__Task brief__
Return the full listing, so that each line matches the original exactly.

__Dataset section__
*** Block opens ***

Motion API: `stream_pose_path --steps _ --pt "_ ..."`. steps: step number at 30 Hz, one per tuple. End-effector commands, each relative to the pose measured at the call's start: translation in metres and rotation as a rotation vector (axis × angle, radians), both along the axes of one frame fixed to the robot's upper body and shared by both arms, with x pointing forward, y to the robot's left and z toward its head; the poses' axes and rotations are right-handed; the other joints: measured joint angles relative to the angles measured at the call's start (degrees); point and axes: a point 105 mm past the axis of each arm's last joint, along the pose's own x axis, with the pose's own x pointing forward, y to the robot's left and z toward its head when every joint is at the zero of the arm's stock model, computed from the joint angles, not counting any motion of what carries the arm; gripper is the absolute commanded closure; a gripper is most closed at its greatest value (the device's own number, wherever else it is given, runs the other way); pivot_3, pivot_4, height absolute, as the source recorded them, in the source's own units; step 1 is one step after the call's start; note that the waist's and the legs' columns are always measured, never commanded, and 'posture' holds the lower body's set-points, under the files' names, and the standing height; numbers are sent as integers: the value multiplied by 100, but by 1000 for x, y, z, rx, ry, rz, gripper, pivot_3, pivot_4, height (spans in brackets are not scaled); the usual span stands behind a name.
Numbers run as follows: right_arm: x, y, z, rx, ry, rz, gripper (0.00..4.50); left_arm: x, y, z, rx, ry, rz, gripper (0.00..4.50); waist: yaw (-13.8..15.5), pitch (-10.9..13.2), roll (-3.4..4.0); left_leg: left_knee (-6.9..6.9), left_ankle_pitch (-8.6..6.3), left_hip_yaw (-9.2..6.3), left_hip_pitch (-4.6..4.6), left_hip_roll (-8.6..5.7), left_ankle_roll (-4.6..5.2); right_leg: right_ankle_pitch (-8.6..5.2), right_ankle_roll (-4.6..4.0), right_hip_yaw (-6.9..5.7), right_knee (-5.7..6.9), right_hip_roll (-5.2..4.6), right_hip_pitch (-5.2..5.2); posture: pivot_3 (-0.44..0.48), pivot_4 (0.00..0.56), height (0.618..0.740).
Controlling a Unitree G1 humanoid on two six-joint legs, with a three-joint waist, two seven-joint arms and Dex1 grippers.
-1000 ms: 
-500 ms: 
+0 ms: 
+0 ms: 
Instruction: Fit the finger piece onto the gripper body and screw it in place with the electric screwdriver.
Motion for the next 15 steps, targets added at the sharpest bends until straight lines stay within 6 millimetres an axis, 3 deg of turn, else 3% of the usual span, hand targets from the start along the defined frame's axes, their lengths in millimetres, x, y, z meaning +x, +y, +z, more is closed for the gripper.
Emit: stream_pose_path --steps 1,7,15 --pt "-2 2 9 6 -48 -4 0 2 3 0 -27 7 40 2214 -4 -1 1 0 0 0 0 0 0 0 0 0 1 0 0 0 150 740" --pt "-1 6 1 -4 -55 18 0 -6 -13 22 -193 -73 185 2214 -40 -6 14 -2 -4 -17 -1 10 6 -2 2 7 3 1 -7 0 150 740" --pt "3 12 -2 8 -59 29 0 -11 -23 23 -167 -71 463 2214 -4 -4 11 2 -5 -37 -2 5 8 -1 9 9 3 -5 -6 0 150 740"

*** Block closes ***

__Written solution__
Motion API: `stream_pose_path --steps _ --pt "_ ..."`. steps: step number at 30 Hz, one per tuple. End-effector commands, each relative to the pose measured at the call's start: translation in metres and rotation as a rotation vector (axis × angle, radians), both along the axes of one frame fixed to the robot's upper body and shared by both arms, with x pointing forward, y to the robot's left and z toward its head; the poses' axes and rotations are right-handed; the other joints: measured joint angles relative to the angles measured at the call's start (degrees); point and axes: a point 105 mm past the axis of each arm's last joint, along the pose's own x axis, with the pose's own x pointing forward, y to the robot's left and z toward its head when every joint is at the zero of the arm's stock model, computed from the joint angles, not counting any motion of what carries the arm; gripper is the absolute commanded closure; a gripper is most closed at its greatest value (the device's own number, wherever else it is given, runs the other way); pivot_3, pivot_4, height absolute, as the source recorded them, in the source's own units; step 1 is one step after the call's start; note that the waist's and the legs' columns are always measured, never commanded, and 'posture' holds the lower body's set-points, under the files' names, and the standing height; numbers are sent as integers: the value multiplied by 100, but by 1000 for x, y, z, rx, ry, rz, gripper, pivot_3, pivot_4, height (spans in brackets are not scaled); the usual span stands behind a name.
Numbers run as follows: right_arm: x, y, z, rx, ry, rz, gripper (0.00..4.50); left_arm: x, y, z, rx, ry, rz, gripper (0.00..4.50); waist: yaw (-13.8..15.5), pitch (-10.9..13.2), roll (-3.4..4.0); left_leg: left_knee (-6.9..6.9), left_ankle_pitch (-8.6..6.3), left_hip_yaw (-9.2..6.3), left_hip_pitch (-4.6..4.6), left_hip_roll (-8.6..5.7), left_ankle_roll (-4.6..5.2); right_leg: right_ankle_pitch (-8.6..5.2), right_ankle_roll (-4.6..4.0), right_hip_yaw (-6.9..5.7), right_knee (-5.7..6.9), right_hip_roll (-5.2..4.6), right_hip_pitch (-5.2..5.2); posture: pivot_3 (-0.44..0.48), pivot_4 (0.00..0.56), height (0.618..0.740).
Controlling a Unitree G1 humanoid on two six-joint legs, with a three-joint waist, two seven-joint arms and Dex1 grippers.
-1000 ms: 
-500 ms: 
+0 ms: 
+0 ms: 
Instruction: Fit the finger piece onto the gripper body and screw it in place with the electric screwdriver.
Motion for the next 15 steps, targets added at the sharpest bends until straight lines stay within 6 millimetres an axis, 3 deg of turn, else 3% of the usual span, hand targets from the start along the defined frame's axes, their lengths in millimetres, x, y, z meaning +x, +y, +z, more is closed for the gripper.
Emit: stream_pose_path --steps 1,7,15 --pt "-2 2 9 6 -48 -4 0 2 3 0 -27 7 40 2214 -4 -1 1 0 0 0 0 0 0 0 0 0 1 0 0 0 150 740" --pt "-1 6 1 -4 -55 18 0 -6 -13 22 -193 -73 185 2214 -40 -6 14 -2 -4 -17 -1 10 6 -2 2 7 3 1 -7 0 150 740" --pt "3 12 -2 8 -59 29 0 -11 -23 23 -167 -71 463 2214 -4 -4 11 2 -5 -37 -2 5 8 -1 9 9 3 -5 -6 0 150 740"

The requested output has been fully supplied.